### Data shown
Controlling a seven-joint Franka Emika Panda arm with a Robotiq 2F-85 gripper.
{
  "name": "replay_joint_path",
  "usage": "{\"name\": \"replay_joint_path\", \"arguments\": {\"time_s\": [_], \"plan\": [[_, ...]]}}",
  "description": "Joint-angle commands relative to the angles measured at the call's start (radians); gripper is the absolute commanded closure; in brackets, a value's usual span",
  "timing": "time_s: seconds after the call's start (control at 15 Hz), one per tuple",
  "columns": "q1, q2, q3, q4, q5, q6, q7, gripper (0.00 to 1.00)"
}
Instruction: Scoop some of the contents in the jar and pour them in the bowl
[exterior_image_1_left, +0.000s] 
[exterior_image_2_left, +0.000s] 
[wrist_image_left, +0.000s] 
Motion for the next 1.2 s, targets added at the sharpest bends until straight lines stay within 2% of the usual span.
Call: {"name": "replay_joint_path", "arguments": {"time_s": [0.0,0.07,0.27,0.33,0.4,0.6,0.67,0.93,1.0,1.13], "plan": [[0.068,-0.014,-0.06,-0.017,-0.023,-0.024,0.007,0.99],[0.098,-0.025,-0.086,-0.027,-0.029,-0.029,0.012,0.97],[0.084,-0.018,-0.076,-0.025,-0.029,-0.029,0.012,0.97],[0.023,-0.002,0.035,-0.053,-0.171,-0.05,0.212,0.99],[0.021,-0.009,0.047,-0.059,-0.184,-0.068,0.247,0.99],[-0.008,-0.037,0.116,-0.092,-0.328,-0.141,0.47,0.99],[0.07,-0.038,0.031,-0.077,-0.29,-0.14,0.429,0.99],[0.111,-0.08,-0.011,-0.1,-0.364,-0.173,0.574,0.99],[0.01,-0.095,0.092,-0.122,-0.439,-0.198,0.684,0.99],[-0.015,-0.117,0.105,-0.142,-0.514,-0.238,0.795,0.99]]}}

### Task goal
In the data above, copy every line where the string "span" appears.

### Answer to the problem
  "description": "Joint-angle commands relative to the angles measured at the call's start (radians); gripper is the absolute commanded closure; in brackets, a value's usual span",
Motion for the next 1.2 s, targets added at the sharpest bends until straight lines stay within 2% of the usual span.

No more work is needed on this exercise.